Work to be completed
Write out exactly the lines running from the one with "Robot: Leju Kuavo" to the last line of the entries, keeping both the first and the last.

Records shown
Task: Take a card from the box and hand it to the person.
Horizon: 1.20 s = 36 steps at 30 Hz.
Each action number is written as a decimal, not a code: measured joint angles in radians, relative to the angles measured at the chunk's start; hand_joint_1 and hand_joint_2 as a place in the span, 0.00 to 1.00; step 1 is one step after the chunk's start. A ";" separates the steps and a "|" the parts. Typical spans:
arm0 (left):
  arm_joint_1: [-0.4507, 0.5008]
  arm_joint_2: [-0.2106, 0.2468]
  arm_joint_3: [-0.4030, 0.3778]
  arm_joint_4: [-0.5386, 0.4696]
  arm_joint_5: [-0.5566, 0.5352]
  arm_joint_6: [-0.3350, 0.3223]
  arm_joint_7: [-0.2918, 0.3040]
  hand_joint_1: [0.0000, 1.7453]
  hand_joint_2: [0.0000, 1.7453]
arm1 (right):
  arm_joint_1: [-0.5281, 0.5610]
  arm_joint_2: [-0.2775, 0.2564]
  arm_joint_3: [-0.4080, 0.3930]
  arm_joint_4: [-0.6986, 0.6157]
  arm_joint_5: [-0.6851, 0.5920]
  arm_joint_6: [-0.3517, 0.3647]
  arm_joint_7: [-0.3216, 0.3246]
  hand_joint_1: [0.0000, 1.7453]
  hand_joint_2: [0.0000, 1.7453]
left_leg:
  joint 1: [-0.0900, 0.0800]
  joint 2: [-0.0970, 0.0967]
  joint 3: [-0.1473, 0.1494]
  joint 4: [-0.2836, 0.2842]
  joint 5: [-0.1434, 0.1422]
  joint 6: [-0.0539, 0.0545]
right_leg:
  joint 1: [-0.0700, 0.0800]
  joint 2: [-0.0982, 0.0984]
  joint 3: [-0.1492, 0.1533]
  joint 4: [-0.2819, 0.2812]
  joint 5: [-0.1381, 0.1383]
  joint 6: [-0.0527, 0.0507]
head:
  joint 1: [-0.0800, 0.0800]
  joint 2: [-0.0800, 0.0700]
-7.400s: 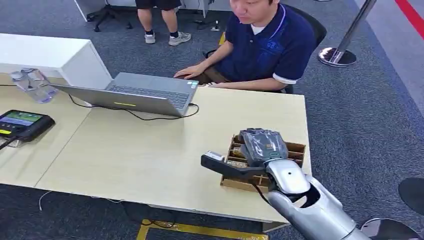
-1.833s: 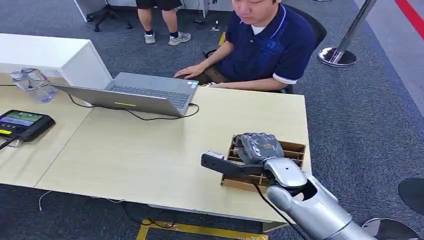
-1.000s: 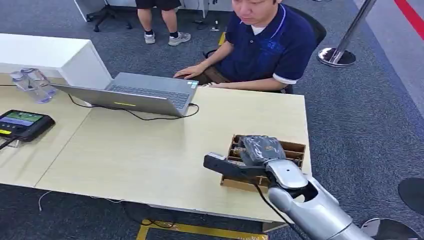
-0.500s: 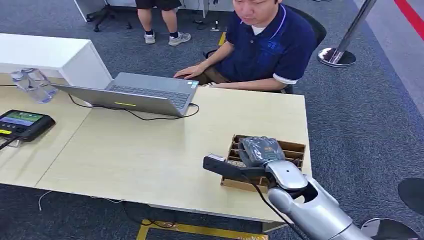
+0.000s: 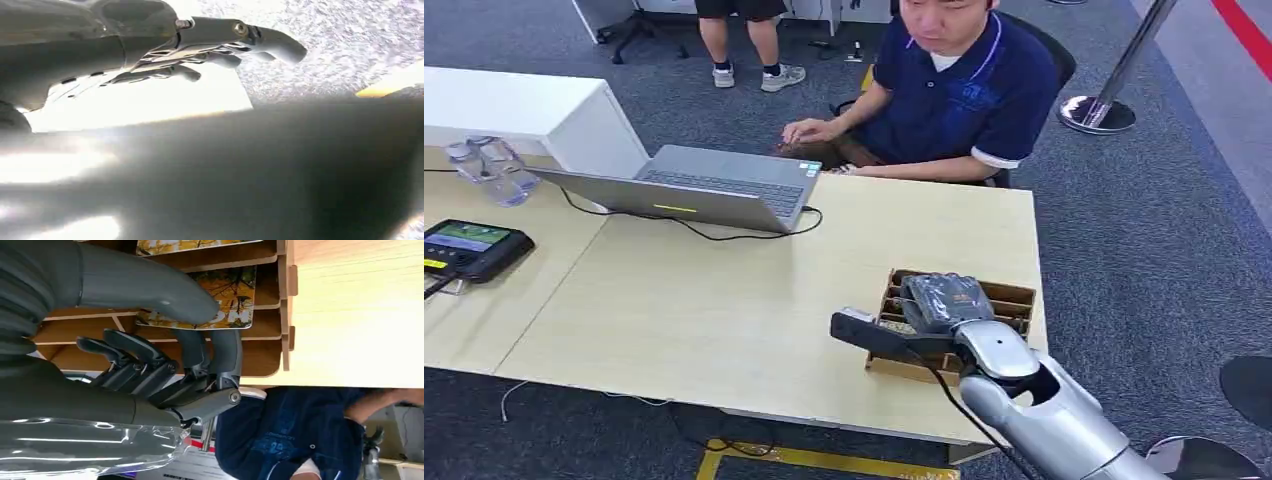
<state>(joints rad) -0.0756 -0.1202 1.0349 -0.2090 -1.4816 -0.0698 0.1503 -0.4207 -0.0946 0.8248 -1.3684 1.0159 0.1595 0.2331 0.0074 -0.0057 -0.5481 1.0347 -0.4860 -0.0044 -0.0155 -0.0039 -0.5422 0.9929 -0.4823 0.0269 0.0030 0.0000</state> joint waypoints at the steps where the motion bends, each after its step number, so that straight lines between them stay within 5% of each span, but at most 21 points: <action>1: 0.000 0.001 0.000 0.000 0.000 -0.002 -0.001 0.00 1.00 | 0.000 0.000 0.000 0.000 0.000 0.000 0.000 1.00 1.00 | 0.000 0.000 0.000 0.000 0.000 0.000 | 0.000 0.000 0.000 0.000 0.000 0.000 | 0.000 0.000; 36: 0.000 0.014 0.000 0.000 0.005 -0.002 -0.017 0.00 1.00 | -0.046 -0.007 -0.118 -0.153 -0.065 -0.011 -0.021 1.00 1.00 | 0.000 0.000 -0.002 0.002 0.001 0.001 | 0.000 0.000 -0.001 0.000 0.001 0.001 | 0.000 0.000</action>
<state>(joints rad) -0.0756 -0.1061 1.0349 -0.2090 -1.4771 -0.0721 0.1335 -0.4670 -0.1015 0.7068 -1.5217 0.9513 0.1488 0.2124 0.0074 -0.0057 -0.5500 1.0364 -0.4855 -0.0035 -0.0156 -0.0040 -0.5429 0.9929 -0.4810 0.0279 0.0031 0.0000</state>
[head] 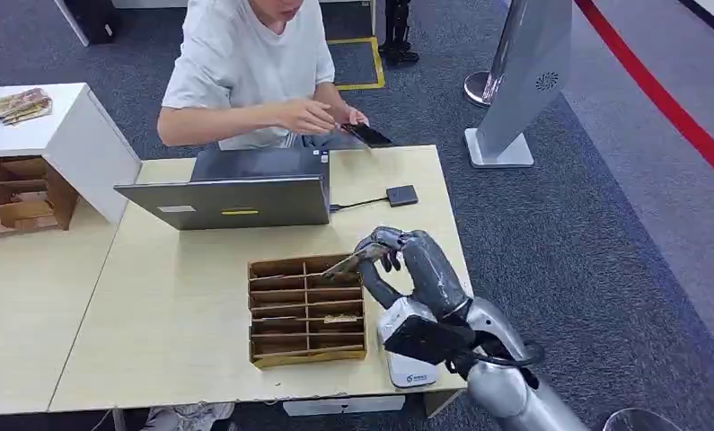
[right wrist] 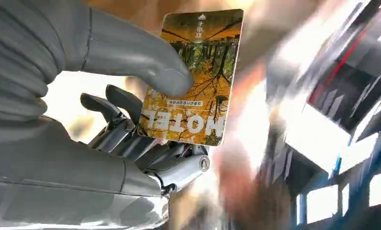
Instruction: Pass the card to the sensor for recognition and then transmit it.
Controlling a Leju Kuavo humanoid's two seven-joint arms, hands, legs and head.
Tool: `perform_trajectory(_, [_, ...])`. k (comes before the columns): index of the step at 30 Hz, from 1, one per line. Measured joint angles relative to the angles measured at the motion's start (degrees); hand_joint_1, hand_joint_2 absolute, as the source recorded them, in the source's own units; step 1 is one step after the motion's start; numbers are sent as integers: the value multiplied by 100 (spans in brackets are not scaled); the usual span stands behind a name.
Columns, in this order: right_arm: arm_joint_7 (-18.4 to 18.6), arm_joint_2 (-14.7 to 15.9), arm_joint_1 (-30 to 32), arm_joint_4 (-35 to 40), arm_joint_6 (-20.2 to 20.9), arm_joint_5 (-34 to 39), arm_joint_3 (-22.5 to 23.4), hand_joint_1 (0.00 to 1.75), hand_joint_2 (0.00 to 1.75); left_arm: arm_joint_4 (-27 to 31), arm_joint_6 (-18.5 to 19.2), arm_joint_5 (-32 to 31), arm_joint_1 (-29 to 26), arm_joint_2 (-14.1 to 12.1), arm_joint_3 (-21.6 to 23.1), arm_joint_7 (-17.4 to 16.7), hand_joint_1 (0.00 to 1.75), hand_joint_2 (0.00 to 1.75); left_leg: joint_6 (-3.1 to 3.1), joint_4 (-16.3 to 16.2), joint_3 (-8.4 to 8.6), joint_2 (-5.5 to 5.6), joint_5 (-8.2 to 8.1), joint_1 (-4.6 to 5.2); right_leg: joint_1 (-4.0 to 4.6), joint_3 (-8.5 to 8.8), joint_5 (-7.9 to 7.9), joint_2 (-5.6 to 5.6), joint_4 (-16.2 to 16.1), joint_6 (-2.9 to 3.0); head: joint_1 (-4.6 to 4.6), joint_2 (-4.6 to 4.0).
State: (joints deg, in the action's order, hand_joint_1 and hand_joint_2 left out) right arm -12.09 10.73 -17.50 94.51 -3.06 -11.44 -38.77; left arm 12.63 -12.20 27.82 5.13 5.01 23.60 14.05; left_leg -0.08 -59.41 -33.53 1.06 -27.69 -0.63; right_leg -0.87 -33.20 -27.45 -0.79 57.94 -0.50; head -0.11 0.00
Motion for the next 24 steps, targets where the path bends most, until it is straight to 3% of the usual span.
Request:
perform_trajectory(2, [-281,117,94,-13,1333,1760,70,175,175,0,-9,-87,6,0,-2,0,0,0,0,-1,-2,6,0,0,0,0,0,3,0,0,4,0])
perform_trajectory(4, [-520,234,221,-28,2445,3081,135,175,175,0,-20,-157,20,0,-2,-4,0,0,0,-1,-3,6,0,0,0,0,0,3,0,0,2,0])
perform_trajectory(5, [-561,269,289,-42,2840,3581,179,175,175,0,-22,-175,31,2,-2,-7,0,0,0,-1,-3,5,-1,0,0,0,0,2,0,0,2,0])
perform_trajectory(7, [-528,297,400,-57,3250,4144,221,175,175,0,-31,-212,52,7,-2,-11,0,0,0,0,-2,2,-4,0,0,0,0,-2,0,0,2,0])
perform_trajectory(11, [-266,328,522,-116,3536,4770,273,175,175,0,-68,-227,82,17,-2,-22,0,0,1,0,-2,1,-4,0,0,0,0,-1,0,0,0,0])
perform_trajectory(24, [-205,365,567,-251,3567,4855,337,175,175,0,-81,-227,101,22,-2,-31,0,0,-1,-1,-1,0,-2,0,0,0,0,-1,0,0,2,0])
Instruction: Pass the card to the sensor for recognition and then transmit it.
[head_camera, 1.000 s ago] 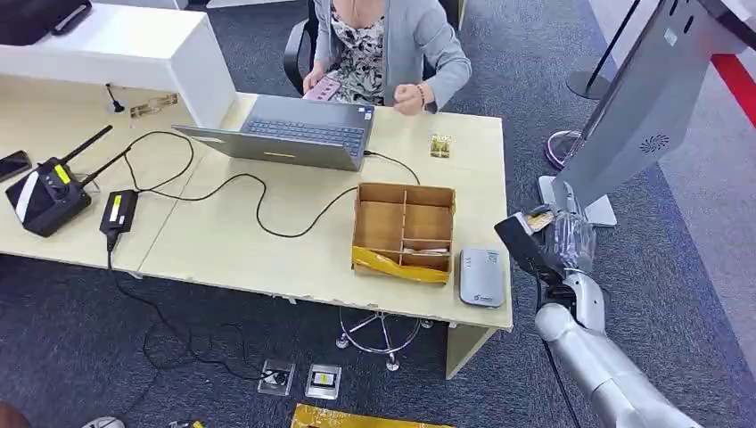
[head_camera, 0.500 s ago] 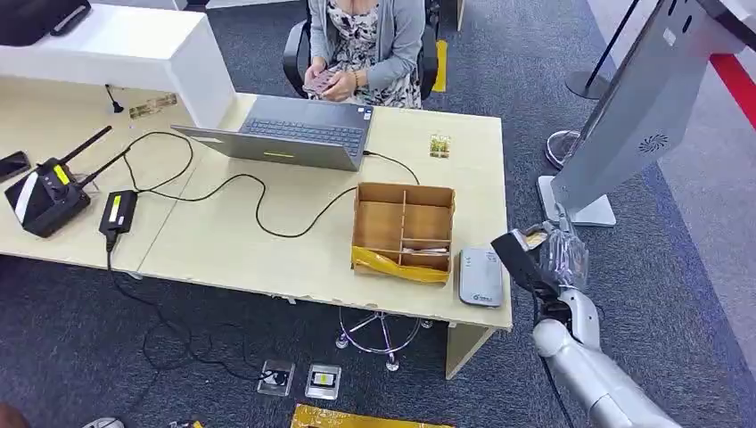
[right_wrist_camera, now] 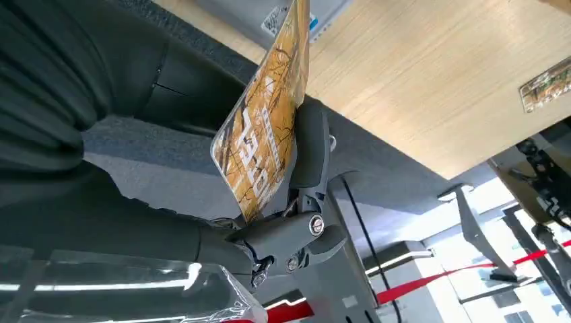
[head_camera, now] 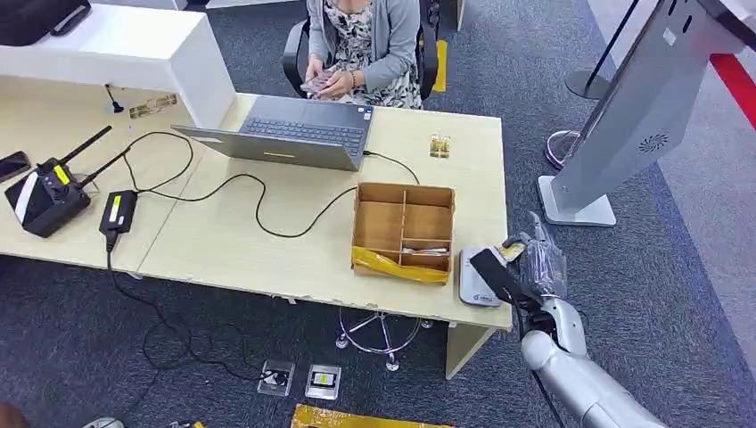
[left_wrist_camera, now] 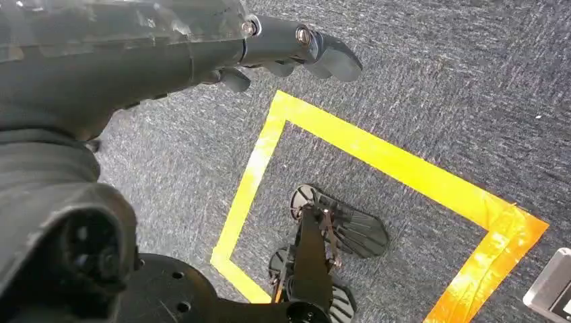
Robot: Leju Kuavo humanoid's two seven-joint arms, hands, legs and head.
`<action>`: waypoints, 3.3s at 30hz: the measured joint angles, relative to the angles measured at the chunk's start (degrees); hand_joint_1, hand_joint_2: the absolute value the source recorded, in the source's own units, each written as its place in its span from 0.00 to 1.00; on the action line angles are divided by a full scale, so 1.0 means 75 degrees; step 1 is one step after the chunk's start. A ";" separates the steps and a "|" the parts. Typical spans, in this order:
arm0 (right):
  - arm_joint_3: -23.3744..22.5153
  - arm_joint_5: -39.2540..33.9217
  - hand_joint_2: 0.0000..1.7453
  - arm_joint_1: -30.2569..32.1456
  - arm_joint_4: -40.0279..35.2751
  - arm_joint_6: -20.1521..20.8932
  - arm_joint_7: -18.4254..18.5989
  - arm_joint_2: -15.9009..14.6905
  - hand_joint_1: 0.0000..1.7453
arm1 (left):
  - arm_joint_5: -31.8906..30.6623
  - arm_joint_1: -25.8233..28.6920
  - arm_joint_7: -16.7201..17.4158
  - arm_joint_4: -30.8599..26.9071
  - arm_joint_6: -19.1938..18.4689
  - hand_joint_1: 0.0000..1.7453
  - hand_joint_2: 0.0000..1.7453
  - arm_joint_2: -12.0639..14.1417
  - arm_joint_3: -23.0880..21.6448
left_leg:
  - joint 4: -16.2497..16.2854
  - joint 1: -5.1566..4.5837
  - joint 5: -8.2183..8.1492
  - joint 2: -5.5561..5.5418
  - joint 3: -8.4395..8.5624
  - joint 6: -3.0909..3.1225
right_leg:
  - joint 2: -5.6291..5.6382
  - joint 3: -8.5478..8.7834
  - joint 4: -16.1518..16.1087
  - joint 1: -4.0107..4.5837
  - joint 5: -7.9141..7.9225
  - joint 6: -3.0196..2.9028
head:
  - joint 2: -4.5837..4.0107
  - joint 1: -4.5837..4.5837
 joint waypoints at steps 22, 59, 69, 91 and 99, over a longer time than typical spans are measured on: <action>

Solved problem
Robot: Leju Kuavo humanoid's two seven-joint arms, hands, legs and head.
`<action>`: waypoints, 3.3s at 30hz: the measured joint angles, relative to the angles measured at the chunk's start (degrees); hand_joint_1, hand_joint_2: the absolute value the source recorded, in the source's own units, each written as its place in its span from 0.00 to 1.00; on the action line angles are divided by a full scale, so 1.0 means 75 degrees; step 1 is one step after the chunk's start. A ";" separates the steps and a "|" the parts. Typical spans, in this order:
arm0 (right):
  - arm_joint_3: -23.3744..22.5153
  - arm_joint_5: -39.2540..33.9217
  - hand_joint_2: 0.0000..1.7453
  - arm_joint_1: -30.2569..32.1456
  - arm_joint_4: -40.0279..35.2751
  - arm_joint_6: -20.1521..20.8932
  - arm_joint_7: -18.4254..18.5989
  - arm_joint_2: -15.9009..14.6905
  - hand_joint_1: 0.0000..1.7453
arm1 (left):
  - arm_joint_5: -31.8906..30.6623
  - arm_joint_1: -25.8233..28.6920
  - arm_joint_7: -16.7201..17.4158
  - arm_joint_4: -30.8599..26.9071
  - arm_joint_6: -19.1938..18.4689
  - hand_joint_1: 0.0000..1.7453
  - hand_joint_2: 0.0000..1.7453
  - arm_joint_2: -12.0639..14.1417
  - arm_joint_3: -23.0880..21.6448
left_leg:
  - joint 4: -16.2497..16.2854
  - joint 1: -5.1566..4.5837
  - joint 5: -8.2183..8.1492
  - joint 2: -5.5561..5.5418
  - joint 3: -8.4395..8.5624
  - joint 6: -3.0909..3.1225
right_leg:
  - joint 2: -5.6291..5.6382
  - joint 3: -8.5478..8.7834
  - joint 4: -16.1518..16.1087
  - joint 1: -4.0107..4.5837
  - joint 5: -7.9141..7.9225
  - joint 6: -3.0196..2.9028
head:
  - joint 2: -4.5837..4.0107
  - joint 1: -4.5837..4.5837
 joint waypoints at steps 22, 59, 69, 91 and 99, over a longer time than typical spans are measured on: <action>

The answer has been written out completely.